Your objective — Stop at the line that contains "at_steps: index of". Until then, set down each line of the records exactly, beginning with the first, and skip pictures.

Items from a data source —
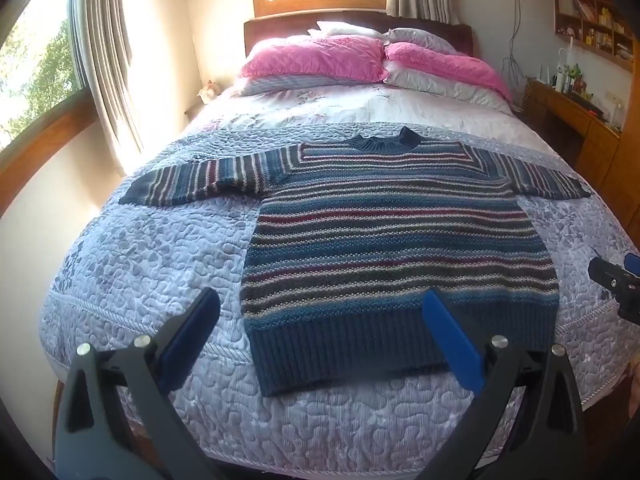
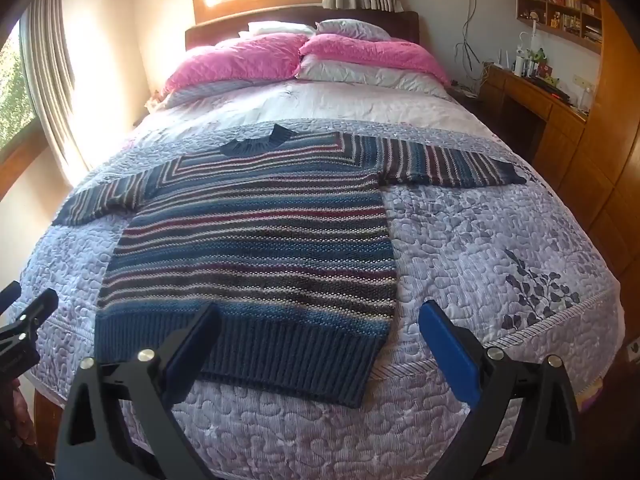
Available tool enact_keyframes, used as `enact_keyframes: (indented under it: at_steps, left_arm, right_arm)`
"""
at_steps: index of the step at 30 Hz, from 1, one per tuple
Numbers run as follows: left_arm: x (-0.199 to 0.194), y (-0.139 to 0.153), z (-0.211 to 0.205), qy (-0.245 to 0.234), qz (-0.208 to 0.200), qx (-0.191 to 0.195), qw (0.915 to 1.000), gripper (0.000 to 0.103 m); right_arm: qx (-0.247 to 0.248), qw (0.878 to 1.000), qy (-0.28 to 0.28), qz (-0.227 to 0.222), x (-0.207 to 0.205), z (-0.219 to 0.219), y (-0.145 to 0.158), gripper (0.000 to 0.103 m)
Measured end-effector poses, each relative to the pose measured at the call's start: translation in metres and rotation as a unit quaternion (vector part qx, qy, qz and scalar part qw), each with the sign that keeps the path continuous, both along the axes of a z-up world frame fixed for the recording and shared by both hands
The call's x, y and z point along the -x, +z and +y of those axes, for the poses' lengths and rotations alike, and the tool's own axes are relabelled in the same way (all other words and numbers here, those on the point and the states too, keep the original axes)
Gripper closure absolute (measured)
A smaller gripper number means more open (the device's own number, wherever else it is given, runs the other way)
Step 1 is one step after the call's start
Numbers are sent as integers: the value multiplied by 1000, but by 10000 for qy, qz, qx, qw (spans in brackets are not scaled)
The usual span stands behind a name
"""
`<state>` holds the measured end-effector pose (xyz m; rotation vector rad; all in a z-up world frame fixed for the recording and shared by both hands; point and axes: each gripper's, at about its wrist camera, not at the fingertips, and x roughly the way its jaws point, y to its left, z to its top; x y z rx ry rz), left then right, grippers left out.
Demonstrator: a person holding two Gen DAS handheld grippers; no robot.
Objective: Fold small clothes
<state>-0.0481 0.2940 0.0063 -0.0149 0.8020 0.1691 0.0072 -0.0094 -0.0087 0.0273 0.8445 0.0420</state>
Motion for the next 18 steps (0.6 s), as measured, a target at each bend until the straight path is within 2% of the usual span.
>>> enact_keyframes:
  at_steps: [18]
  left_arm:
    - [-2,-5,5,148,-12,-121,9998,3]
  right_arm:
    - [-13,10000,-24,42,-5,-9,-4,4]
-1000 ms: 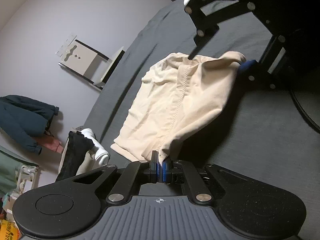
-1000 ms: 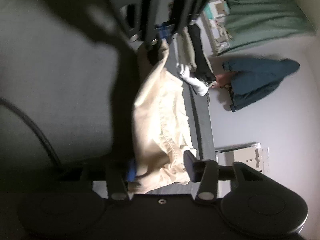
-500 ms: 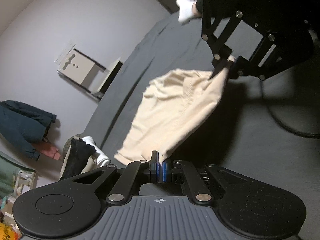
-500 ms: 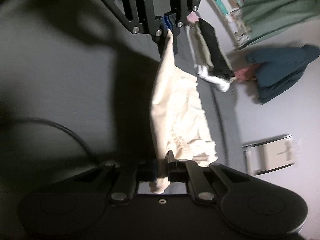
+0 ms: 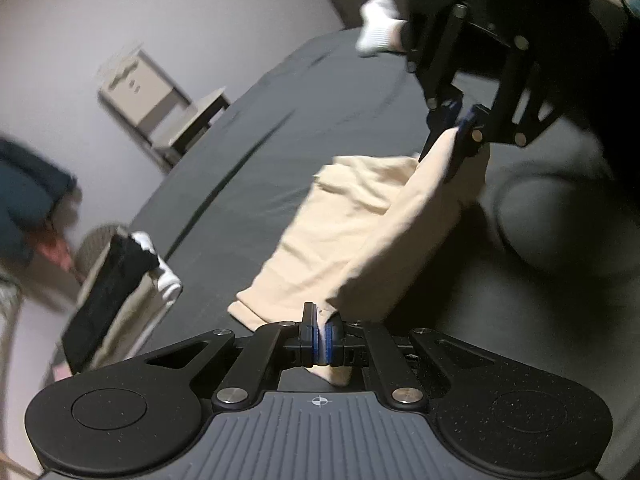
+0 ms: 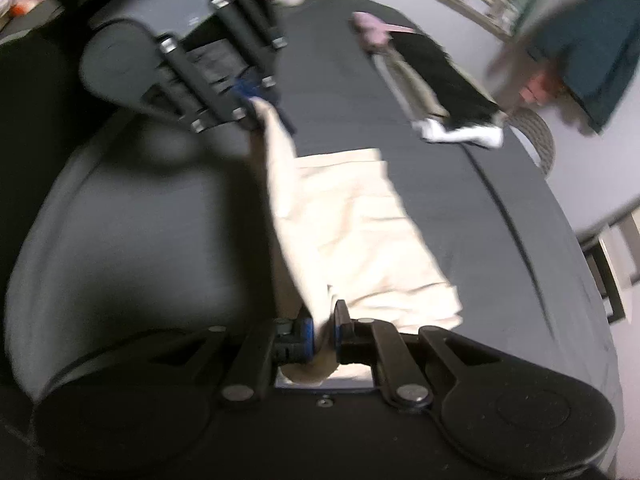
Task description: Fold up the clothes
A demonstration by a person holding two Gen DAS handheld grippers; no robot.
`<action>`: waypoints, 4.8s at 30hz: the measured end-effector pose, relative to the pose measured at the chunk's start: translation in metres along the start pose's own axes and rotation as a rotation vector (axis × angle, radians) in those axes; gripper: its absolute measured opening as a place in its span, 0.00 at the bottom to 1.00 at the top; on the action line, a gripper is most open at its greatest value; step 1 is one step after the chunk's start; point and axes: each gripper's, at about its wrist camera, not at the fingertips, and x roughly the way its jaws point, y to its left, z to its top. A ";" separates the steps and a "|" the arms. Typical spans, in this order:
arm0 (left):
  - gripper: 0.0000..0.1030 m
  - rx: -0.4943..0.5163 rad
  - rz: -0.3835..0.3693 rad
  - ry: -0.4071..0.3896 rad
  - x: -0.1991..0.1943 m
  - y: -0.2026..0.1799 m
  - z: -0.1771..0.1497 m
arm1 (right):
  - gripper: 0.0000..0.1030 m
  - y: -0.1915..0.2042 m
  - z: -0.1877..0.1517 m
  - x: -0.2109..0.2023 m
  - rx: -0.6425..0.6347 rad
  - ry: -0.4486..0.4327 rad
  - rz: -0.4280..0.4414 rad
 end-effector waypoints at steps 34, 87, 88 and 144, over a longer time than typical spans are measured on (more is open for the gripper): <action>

Result of the exercise —
Available tool enact_keyframes, used as `enact_keyframes: (indented under it: at_steps, left_arm, right_arm)`
"""
at_steps: index of the step at 30 Hz, from 1, one per tuple

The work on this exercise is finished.